Give back exactly the lines of the data below, starting with the line that has "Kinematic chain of" and going on through the line that has "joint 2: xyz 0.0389".

---------- GIVEN RECORDS

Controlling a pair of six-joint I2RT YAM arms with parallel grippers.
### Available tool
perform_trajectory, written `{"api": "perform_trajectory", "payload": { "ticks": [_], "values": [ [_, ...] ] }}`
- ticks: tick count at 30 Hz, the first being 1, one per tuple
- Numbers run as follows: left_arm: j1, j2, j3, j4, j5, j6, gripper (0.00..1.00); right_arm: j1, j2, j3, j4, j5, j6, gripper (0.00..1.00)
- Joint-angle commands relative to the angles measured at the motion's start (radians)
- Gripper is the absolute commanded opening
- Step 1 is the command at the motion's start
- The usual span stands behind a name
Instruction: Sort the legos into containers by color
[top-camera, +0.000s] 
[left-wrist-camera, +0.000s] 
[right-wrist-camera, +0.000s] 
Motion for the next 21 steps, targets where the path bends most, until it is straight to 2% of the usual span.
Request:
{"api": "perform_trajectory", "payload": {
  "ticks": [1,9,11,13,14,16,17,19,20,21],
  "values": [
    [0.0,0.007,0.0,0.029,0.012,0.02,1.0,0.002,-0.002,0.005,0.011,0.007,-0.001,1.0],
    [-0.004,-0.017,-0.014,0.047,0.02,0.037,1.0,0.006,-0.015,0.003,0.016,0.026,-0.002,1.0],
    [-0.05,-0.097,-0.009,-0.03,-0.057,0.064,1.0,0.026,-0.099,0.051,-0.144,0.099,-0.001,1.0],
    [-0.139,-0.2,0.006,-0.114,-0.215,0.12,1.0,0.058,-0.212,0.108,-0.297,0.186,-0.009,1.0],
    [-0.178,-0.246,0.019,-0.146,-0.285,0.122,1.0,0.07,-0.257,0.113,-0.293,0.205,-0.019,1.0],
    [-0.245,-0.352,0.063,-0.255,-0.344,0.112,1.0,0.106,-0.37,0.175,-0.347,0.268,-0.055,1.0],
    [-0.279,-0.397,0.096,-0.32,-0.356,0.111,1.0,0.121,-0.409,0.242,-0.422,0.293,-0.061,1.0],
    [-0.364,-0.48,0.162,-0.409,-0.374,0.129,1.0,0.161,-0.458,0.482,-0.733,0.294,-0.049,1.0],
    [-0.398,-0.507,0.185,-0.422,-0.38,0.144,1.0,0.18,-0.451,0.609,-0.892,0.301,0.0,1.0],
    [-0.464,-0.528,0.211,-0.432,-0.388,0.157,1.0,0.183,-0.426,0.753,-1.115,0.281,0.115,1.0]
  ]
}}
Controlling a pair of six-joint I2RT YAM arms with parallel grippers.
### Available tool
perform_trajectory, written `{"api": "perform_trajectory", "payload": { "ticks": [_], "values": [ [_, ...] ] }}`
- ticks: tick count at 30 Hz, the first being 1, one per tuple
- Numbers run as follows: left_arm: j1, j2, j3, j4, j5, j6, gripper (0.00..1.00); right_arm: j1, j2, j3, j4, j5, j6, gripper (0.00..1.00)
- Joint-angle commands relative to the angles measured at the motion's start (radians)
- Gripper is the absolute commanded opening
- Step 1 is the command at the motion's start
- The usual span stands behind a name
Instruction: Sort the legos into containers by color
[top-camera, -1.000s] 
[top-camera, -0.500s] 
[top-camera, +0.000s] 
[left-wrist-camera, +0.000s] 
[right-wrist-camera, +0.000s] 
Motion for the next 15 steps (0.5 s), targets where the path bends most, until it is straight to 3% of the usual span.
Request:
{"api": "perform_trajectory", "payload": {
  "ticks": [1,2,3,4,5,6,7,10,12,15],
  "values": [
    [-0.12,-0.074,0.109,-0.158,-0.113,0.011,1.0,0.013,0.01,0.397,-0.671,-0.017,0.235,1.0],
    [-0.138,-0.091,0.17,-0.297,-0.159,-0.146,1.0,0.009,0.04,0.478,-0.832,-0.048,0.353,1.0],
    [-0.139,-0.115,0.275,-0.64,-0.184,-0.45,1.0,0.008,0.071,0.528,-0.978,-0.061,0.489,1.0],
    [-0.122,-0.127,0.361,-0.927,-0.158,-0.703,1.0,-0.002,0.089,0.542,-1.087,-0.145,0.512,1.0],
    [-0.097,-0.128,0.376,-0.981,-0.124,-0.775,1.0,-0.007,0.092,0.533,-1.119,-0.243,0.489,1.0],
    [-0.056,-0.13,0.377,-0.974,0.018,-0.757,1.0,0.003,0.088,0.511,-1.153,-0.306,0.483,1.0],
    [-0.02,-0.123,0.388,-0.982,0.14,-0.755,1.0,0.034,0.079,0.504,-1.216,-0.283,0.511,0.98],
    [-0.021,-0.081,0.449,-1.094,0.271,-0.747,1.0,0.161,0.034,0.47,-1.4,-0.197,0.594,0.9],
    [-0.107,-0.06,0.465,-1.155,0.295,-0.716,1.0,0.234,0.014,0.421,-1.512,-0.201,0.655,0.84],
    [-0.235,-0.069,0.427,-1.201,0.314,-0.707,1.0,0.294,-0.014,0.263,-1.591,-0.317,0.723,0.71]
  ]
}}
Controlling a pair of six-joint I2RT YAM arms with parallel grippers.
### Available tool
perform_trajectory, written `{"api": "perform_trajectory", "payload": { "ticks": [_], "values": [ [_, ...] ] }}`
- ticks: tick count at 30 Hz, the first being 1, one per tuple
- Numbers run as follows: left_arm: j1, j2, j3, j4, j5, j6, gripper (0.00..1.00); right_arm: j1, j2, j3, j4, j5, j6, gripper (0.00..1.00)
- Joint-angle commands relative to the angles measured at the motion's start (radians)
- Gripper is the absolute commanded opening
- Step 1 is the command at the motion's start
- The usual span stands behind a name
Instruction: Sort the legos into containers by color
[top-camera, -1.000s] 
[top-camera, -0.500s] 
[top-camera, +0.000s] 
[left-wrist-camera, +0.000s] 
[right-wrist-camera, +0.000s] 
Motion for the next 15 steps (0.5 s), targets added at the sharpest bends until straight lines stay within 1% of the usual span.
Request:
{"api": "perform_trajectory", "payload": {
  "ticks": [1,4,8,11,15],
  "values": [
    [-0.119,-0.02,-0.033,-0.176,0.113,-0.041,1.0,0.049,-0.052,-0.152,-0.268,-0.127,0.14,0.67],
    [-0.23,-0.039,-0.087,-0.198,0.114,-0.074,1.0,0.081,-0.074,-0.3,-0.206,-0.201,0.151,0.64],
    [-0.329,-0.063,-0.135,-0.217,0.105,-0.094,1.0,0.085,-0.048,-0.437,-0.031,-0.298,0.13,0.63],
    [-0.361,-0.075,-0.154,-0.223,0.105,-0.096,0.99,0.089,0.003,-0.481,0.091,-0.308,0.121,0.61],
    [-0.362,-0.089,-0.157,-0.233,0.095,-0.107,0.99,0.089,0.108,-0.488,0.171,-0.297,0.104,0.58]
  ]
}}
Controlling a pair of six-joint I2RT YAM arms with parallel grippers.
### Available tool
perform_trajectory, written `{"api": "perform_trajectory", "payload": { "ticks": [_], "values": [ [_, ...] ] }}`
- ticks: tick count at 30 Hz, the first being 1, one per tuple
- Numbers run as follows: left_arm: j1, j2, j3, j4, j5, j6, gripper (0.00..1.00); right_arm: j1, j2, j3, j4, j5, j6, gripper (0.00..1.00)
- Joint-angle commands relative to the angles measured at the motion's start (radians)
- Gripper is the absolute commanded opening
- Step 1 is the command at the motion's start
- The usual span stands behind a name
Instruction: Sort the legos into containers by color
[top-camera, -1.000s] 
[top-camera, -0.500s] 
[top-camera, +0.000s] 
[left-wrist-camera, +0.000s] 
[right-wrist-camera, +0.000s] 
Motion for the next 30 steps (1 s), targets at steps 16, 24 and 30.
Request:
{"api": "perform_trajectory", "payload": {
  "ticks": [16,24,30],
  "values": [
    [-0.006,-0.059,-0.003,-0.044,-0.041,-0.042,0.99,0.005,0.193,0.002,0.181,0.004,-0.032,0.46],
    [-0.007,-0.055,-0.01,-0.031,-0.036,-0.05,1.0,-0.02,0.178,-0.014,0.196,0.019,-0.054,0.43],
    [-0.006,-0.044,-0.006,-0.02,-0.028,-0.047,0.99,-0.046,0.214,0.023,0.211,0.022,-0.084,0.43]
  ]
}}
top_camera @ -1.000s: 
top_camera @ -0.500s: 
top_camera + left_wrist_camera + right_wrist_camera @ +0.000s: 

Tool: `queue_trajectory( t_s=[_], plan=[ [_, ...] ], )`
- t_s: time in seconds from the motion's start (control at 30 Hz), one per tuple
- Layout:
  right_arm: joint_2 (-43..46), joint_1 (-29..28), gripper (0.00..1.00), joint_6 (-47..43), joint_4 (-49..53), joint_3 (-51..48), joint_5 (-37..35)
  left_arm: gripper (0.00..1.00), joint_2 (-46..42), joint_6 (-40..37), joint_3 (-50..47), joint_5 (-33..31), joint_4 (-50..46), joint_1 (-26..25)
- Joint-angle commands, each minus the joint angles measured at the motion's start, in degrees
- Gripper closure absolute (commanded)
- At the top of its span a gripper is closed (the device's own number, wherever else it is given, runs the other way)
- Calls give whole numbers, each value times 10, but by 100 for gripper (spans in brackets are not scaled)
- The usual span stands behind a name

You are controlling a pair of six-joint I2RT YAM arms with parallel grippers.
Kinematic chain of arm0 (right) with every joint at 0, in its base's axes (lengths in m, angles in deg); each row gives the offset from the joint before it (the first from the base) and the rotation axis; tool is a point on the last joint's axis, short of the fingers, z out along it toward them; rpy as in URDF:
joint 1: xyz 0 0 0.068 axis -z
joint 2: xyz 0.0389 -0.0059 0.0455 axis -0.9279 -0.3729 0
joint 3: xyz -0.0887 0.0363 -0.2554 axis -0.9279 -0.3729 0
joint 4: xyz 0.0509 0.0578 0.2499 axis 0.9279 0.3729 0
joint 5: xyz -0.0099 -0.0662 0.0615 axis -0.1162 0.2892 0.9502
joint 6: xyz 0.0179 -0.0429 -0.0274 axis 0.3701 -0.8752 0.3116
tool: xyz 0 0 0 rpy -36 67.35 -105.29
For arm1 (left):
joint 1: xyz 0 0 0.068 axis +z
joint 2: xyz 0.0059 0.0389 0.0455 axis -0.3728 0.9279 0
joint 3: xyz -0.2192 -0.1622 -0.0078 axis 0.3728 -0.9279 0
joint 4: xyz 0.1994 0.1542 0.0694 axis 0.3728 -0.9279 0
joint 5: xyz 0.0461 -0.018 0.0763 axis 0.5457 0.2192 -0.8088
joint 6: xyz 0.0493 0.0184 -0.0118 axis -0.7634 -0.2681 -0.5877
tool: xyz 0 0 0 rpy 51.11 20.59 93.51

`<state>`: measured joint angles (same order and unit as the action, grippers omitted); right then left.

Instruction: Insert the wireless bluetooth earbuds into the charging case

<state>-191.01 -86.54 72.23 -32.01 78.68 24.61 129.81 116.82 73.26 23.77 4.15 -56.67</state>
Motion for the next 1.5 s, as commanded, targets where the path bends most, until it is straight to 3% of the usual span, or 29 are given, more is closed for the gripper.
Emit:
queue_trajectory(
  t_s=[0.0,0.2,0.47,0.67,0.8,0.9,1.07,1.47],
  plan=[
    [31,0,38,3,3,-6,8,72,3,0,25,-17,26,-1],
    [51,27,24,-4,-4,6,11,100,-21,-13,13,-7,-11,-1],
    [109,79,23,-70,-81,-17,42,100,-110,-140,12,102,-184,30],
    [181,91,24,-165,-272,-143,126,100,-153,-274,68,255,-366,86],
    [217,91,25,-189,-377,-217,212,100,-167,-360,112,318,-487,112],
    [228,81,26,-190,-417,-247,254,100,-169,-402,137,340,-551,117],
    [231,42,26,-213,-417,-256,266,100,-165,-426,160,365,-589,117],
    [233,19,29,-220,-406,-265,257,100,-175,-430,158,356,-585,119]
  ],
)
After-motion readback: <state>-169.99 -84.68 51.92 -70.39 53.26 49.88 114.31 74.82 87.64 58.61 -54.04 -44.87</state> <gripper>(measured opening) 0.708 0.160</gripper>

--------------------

• REPLY TO THE EXERCISE
Kinematic chain of arm0 (right) with every joint at 0, in its base's axes (lengths in m, angles in deg); each row gives the offset from the joint before it (the first from the base) and the rotation axis; tool is a point on the last joint's axis, short of the fingers, z out along it toward them; rpy as in URDF:
joint 1: xyz 0 0 0.068 axis -z
joint 2: xyz 0.0389 -0.0059 0.0455 axis -0.9279 -0.3729 0

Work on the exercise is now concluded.